- Task objective
From the listing below, restate word for word the lines from the line containing "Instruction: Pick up" down through the line containing "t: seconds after". Exclude pictures.

- Entries provided
──────────

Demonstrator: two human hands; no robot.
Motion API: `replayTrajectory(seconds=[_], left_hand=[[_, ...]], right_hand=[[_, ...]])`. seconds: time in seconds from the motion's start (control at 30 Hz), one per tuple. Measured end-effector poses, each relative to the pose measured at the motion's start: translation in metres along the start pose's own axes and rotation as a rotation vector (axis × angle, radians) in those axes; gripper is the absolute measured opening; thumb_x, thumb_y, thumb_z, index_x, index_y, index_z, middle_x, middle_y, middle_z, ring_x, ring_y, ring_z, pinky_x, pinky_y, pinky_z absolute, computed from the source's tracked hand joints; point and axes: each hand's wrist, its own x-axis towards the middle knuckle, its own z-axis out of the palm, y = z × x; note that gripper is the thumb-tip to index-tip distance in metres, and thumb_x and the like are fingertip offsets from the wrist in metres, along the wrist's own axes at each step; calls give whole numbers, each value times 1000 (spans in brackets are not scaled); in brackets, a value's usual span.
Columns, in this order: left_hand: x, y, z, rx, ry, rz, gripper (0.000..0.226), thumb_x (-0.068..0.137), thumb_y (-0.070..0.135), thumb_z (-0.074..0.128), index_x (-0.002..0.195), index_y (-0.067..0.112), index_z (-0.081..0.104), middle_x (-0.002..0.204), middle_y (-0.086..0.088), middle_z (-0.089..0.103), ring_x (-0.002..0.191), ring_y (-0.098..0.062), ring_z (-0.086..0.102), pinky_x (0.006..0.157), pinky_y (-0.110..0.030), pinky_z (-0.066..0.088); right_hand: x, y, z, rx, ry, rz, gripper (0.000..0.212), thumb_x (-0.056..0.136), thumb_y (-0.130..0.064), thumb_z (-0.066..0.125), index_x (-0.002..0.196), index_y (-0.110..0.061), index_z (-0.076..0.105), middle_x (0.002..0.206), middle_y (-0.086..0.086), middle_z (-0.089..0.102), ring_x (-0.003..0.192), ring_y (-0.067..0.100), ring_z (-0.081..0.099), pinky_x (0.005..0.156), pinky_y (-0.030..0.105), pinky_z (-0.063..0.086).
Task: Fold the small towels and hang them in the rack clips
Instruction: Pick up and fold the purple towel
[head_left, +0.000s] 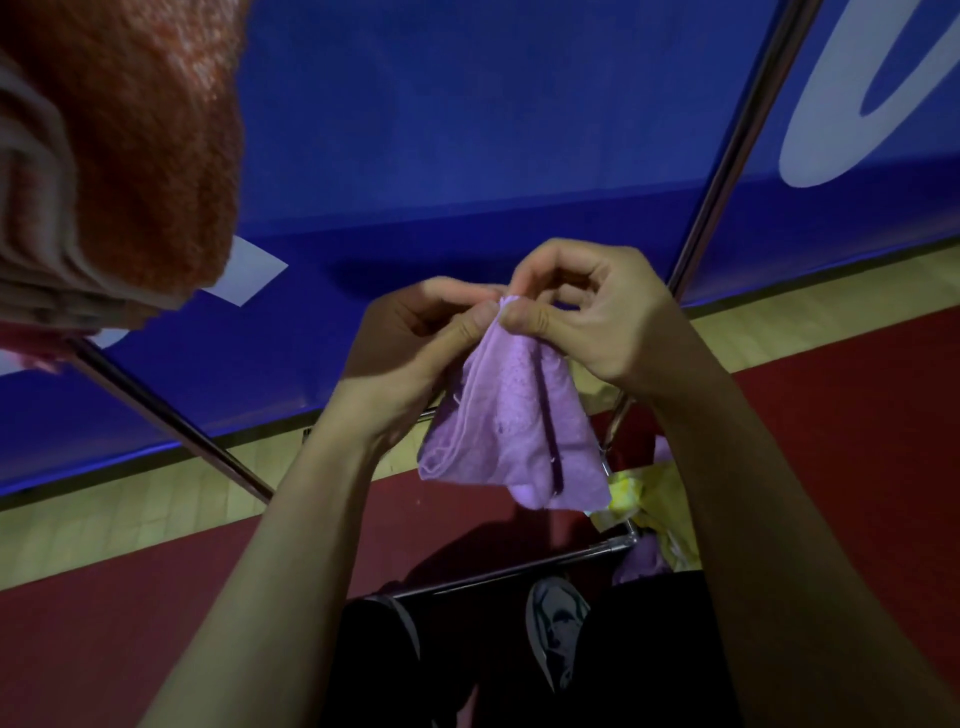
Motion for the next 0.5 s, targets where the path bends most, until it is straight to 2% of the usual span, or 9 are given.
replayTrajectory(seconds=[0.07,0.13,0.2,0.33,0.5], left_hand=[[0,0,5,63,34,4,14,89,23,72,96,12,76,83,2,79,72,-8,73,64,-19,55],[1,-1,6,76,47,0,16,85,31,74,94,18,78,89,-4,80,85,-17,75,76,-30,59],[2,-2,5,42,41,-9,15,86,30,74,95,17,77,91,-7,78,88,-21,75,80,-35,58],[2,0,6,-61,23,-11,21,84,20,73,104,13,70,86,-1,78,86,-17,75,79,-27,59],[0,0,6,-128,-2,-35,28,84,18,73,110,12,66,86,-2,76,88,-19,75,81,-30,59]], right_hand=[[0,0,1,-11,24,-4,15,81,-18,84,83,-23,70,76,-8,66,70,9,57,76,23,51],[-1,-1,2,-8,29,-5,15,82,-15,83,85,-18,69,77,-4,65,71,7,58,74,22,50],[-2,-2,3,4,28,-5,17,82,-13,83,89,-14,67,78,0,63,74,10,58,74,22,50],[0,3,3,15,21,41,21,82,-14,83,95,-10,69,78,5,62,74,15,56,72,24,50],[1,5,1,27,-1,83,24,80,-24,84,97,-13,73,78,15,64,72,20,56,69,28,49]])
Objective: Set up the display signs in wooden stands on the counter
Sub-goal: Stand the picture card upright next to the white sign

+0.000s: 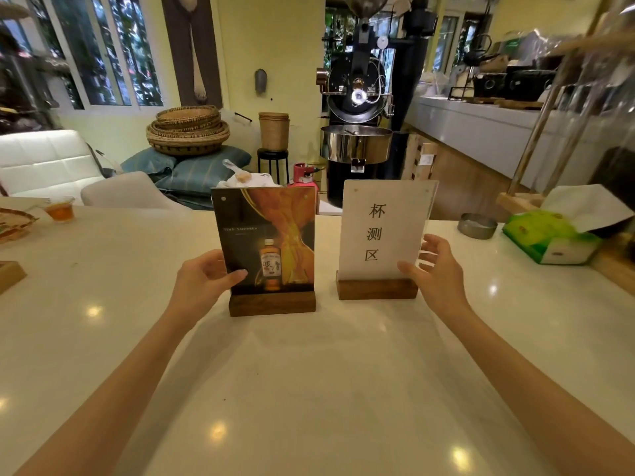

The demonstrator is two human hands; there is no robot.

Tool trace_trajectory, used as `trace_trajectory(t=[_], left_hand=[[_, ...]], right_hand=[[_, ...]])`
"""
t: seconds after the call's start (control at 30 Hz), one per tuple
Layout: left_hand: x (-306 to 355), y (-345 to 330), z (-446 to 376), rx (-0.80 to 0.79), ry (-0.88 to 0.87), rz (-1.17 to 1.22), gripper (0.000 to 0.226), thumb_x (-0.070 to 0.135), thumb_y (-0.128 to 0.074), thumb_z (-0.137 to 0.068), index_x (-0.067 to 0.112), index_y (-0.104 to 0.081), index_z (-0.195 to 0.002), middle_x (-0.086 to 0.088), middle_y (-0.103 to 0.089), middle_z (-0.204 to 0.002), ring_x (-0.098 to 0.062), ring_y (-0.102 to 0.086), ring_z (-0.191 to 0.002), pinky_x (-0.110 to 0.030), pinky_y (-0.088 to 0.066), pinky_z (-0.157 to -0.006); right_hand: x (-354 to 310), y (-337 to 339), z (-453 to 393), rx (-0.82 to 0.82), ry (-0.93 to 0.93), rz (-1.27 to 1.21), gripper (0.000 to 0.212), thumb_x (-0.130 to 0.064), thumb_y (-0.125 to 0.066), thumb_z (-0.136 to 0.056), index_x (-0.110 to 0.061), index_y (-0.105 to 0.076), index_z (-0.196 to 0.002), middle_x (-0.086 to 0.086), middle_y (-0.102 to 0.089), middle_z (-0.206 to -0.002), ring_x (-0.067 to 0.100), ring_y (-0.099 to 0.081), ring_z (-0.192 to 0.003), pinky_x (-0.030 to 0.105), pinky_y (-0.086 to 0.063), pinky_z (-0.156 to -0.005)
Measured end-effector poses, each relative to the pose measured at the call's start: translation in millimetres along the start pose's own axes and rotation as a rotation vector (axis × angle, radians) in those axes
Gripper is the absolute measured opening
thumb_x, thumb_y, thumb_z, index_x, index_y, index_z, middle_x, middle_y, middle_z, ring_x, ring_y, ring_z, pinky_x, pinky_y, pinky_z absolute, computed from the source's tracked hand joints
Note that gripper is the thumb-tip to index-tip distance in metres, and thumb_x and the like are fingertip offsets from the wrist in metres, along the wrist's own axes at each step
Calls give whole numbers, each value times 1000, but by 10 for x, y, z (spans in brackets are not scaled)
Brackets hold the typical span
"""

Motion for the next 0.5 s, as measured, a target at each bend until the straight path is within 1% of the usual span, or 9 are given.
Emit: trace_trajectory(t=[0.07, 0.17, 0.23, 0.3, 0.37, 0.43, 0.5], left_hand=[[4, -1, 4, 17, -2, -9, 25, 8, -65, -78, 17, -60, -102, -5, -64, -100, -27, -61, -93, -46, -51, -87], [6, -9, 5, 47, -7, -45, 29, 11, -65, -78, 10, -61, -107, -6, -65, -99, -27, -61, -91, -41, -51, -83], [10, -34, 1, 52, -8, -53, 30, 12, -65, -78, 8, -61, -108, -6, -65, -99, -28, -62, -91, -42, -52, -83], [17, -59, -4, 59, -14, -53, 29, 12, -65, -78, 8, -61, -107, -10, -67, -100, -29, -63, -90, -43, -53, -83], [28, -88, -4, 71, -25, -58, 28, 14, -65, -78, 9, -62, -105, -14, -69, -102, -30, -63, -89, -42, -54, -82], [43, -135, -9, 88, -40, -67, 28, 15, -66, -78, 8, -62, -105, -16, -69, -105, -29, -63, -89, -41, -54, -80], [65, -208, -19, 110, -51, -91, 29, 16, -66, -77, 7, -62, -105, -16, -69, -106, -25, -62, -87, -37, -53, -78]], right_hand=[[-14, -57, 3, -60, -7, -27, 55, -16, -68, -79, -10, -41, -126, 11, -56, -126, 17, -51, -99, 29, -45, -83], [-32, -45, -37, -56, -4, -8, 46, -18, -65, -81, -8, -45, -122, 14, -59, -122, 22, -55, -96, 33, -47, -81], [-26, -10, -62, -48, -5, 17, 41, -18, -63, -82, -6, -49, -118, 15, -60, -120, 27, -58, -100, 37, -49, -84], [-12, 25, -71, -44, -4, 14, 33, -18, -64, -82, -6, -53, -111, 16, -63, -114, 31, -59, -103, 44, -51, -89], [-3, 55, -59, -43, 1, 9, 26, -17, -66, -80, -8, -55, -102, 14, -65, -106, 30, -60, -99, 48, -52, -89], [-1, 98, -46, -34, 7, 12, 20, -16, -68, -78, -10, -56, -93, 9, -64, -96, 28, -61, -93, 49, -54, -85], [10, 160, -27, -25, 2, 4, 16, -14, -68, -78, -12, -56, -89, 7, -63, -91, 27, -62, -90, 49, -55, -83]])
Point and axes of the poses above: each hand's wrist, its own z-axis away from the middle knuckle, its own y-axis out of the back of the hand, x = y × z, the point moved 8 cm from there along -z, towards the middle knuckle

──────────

- Response to this exercise
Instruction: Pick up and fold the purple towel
[head_left, +0.000s] 
Motion for the next 0.5 s, targets where the path bends most, until it is straight to 2% of the usual span, or 9 are given.
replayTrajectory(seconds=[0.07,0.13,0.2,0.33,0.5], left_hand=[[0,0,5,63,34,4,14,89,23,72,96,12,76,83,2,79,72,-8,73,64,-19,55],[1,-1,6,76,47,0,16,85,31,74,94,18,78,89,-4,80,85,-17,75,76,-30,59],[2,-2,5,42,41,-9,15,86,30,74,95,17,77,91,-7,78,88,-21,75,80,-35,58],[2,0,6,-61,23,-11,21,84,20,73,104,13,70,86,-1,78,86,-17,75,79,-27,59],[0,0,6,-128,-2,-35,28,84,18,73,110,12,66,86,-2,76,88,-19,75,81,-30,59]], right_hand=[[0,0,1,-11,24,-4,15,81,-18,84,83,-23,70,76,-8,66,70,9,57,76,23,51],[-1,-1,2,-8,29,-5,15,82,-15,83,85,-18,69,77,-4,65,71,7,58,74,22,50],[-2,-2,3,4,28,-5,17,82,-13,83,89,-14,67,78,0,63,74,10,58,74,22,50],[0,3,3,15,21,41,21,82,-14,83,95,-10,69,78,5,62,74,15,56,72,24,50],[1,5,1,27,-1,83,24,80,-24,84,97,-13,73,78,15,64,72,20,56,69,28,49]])
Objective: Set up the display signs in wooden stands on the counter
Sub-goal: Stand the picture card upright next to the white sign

+0.000s: 

The demonstrator is two human hands; there is no robot.

Tool trace_trajectory, used as `trace_trajectory(t=[_], left_hand=[[_, ...]], right_hand=[[_, ...]])`
"""
t: seconds after the call's start (control at 30 Hz), one per tuple

Output for this exercise is complete.